Cela a débuté dès notre plus jeune enfance lorsque nous communiquions de façon naturelle en disant nos sentiments à nos parents. Cependant, ils ne les ont pas respectés en nous obligeant à les nier pour éviter de se faire punir ou se faire ridiculiser.
Comme il est facile aux adultes d’avoir raison au devant d’un petit enfant plein d’amour et ainsi l’obliger à adopter leurs valeurs morales par la peur et la culpabilité. Une fois adulte, croyez-vous qu’ils pensent avec clarté et intelligence ou bien en ayant une fondation basée sur la peur, sur la négation ? Et vous, lorsque vous étiez enfants, de quelle façon avez-vous été éduqué ?
Nous nions nos propres expériences pour ne pas donner tort à nos adultes autoritaires
Dans la plupart des cas, dans la plupart de vos expériences, vous avez peur de donner tort à vos parents, à vos professeurs, à vos politiciens, à vos traditions, à vos célébrités, à vos gens instruits, et alors vous niez votre propre expérience en faveur de ce qu’on vous a dit de penser.

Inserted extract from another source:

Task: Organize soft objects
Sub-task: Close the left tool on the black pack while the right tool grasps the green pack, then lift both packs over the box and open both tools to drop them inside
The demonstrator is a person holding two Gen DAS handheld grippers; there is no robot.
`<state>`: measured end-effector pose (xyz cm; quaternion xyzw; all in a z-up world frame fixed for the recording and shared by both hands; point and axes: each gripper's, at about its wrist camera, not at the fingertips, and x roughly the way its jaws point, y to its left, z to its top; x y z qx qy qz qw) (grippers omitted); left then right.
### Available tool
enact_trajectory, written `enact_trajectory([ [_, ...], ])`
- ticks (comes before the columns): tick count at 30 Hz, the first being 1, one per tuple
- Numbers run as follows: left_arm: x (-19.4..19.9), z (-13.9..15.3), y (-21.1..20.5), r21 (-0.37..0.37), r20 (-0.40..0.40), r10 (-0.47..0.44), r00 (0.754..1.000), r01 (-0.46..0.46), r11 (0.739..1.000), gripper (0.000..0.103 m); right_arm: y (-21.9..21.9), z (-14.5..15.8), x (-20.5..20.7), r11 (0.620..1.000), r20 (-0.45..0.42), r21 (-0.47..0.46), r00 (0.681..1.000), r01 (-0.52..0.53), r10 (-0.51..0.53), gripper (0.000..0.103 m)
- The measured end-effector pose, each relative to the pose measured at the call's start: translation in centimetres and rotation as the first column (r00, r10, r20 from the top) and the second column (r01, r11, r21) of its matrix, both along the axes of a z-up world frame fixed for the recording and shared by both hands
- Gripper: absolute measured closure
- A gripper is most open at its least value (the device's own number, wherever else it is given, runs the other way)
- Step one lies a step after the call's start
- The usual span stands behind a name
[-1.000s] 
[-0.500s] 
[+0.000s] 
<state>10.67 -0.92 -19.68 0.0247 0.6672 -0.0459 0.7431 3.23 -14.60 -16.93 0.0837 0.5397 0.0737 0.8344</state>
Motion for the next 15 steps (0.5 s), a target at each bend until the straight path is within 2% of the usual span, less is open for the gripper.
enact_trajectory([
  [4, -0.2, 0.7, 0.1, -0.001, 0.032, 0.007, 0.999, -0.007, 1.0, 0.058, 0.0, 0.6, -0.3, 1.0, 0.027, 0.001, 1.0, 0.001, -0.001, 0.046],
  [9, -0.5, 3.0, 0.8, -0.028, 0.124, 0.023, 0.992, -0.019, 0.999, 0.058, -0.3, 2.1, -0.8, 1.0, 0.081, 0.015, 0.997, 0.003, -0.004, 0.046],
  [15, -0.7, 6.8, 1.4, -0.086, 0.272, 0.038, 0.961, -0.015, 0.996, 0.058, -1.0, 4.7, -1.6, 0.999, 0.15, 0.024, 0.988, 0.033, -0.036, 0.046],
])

Vous n’attendez pas de faire votre propre expérience, vous acceptez l’expérience des autres comme un évangile. Et lorsque vous faites votre propre expérience et sentez en vous votre vérité, alors vous niez cela car on vous a conditionné la pensée depuis votre enfance à prendre pour vrai, la parole des autres.
En fait, si vous vous sentez bien après vous être nié vous-même de votre propre expérience, alors que, dans votre éducation, c’est censé être bon, alors vous vivez dans la malhonnêteté inconsciente, dans la négation de soi.

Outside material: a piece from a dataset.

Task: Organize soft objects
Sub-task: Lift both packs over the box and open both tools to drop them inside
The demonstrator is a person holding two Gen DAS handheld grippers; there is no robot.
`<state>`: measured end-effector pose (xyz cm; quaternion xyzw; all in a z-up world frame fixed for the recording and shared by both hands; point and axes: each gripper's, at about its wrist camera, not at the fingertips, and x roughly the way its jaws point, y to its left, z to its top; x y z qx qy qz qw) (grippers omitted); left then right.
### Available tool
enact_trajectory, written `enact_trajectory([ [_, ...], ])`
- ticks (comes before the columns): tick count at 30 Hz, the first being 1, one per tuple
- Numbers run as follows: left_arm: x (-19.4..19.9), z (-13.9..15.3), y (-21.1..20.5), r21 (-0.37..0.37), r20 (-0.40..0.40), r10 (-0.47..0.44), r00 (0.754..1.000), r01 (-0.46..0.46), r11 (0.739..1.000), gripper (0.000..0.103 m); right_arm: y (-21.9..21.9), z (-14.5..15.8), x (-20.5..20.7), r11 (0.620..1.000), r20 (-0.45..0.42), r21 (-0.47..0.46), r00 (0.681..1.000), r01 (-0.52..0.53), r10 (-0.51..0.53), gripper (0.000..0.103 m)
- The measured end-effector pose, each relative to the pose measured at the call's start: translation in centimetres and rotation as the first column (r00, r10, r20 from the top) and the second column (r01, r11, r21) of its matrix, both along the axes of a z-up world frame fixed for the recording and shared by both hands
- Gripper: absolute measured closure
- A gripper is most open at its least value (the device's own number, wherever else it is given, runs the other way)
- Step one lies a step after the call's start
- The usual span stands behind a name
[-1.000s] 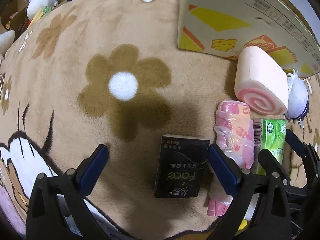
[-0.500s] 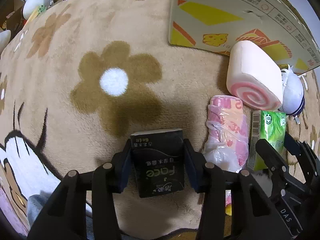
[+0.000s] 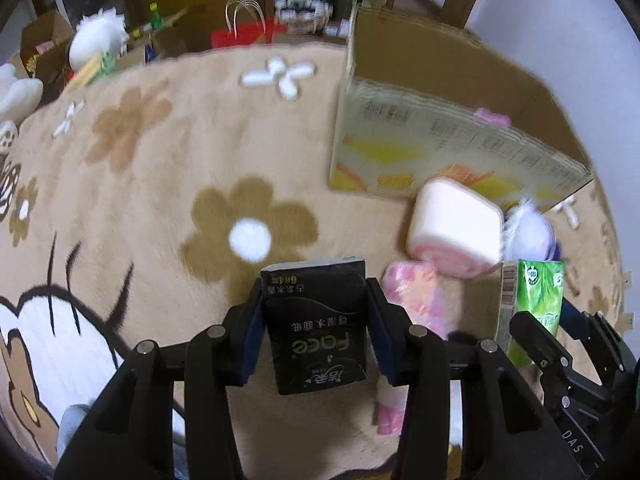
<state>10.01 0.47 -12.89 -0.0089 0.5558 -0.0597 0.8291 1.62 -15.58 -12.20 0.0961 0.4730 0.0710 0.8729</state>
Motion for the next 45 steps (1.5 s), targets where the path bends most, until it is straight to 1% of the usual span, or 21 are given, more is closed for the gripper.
enact_trajectory([
  [4, -0.5, 2.7, -0.1, -0.007, 0.097, -0.017, 0.995, 0.018, 1.0, 0.058, -0.8, 2.3, -0.5, 1.0, 0.078, 0.006, 0.997, 0.025, -0.025, 0.046],
  [7, -1.1, 4.5, -0.7, -0.004, 0.173, -0.033, 0.984, 0.034, 0.999, 0.058, -1.4, 4.1, -0.6, 0.999, 0.135, 0.015, 0.99, 0.045, -0.047, 0.046],
  [10, -1.3, 6.0, -1.2, 0.0, 0.248, -0.046, 0.968, 0.048, 0.999, 0.058, -2.1, 5.8, -0.5, 0.998, 0.179, 0.031, 0.982, 0.061, -0.065, 0.046],
  [16, -0.8, 9.2, -2.1, -0.009, 0.35, -0.059, 0.935, 0.067, 0.998, 0.058, -3.7, 8.5, 0.0, 0.995, 0.25, 0.054, 0.963, 0.086, -0.097, 0.046],
  [21, -0.2, 11.5, -2.9, 0.01, 0.428, -0.079, 0.9, 0.083, 0.997, 0.058, -4.8, 10.0, 0.4, 0.992, 0.291, 0.073, 0.949, 0.104, -0.121, 0.046],
  [24, 0.4, 12.4, -3.4, 0.034, 0.463, -0.1, 0.881, 0.095, 0.995, 0.058, -5.2, 11.0, 0.7, 0.991, 0.316, 0.078, 0.94, 0.107, -0.126, 0.046],
  [28, 1.6, 13.2, -4.2, 0.066, 0.494, -0.127, 0.86, 0.108, 0.992, 0.058, -5.5, 12.1, 1.8, 0.992, 0.348, 0.061, 0.93, 0.107, -0.121, 0.046],
  [32, 2.8, 13.1, -4.9, 0.083, 0.509, -0.151, 0.848, 0.126, 0.989, 0.058, -5.8, 12.6, 3.0, 0.993, 0.367, 0.047, 0.923, 0.109, -0.119, 0.046],
  [35, 3.8, 12.4, -5.5, 0.088, 0.502, -0.16, 0.85, 0.133, 0.987, 0.058, -6.0, 12.6, 4.0, 0.993, 0.369, 0.043, 0.922, 0.111, -0.119, 0.046],
  [40, 5.2, 11.3, -6.5, 0.105, 0.493, -0.191, 0.849, 0.159, 0.982, 0.058, -6.6, 11.6, 5.5, 0.993, 0.351, 0.032, 0.929, 0.115, -0.119, 0.046],
  [45, 6.4, 9.9, -6.9, 0.086, 0.479, -0.194, 0.856, 0.174, 0.981, 0.057, -7.2, 10.0, 6.7, 0.993, 0.323, 0.042, 0.939, 0.114, -0.121, 0.046],
])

Si vous vous sentez mal, c’est mauvais. La plupart du temps, vous ne pouvez pas vous décider, car vous refusez. Vous niez ceci ou cela parce que vous vous dites que c’est ce que vous êtes censé faire ou censé sentir.

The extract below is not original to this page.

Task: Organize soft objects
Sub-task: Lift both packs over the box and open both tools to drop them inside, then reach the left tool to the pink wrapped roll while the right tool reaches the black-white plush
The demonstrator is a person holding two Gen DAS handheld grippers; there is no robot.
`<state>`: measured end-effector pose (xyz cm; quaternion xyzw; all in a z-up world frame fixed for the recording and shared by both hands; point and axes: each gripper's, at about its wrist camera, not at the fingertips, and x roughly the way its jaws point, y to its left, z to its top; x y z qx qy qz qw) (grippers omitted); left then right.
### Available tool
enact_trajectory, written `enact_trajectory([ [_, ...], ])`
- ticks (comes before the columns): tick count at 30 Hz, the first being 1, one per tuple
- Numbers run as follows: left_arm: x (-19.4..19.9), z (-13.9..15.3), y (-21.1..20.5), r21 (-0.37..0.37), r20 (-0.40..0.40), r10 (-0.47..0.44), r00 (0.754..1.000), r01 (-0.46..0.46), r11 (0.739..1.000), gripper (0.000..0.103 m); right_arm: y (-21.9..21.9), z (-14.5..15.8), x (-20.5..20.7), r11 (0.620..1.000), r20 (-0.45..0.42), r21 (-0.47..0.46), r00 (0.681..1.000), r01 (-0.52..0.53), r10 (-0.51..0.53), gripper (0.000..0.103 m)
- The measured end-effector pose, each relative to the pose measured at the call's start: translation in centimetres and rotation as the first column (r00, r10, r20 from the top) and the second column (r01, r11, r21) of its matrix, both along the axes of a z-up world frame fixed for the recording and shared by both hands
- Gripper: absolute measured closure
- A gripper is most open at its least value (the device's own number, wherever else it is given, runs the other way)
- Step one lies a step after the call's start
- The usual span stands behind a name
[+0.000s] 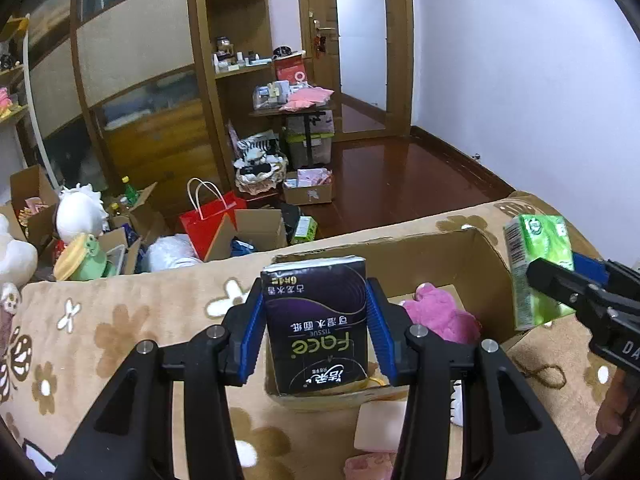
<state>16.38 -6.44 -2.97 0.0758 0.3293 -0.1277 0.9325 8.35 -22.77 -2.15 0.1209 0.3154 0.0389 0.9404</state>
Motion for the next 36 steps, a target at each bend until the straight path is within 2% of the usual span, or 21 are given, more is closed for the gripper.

Puis vous dites que c’était une bonne chose, mais vous demandez pourquoi vous ne vous sentez pas bien.
Les comportements appropriés et les règles de moralité imposées par l’éducation
Le problème, en ce qui concerne la moralité ou les comportements appropriés, c’est que quelqu’un doit établir les normes à respecter ou à suivre. Cela veut dire, que vos comportements sont limités, dirigés, dictés par l’idée que quelqu’un d’autre se fait de ce qui devrait vous apporter la joie.
Le comportement approprié ne correspond pas toujours à ce que vous appelez les meilleurs de vos intérêts. En vérité, c’est rarement le comportement qui vous apporte la plus grande joie.
L’éducation aimerait tellement que vous la croyez sur parole à ce propos. Elle vous oblige à tirer des leçons de l’expérience des autres. La véritable conscience vous pousse à chercher la vôtre.
L’éducation ne peut supporter l’intelligence créative ou la conscience. Elle ne peut vraiment pas la supporter, car elle peut vous apporter une conclusion différente de votre éducation. Et cela, aucun système d’enseignement connu ne peut le tolérer.
L’éducation vous encourage à explorer les pensées des autres et à les adopter. L’intelligence ou la conscience vous invite à écarter les pensées des autres et à trouver les vôtres.
Pourquoi est-ce si important de ne pas nier ses sentiments ?
Lorsque vous vous sentez bien, cela signifie que votre dernière pensée était vraie, que vos dernières paroles étaient une conscience sage et que votre dernière action était ce qui était de l’amour.
La pensée, la parole et l’action étaient en harmonie, en cohérence afin de créer du bien en vous et autour de vous.
Pour remarquer jusqu’à quel point vous prenez conscience, vous progressez, afin de mesurer votre niveau ou degré d’évolution, vous devez examiner tout simplement ce qui vous fait du bien. Mais ne cherchez pas à forcer votre évolution, à évoluer davantage, plus vite, en niant ce qui fait du bien, ou en vous en détournant.
L’évolution personnelle se mesure à partir de ce qui fait du bien à soi et à nos relations. Lorsque vous partez de l’idée que nous sommes UN, il est presque impossible de prendre plaisir à blesser quelqu’un d’autre. C’est en vous niant, en niant vos sentiments que vous créez inconsciemment des douleurs et des blessures.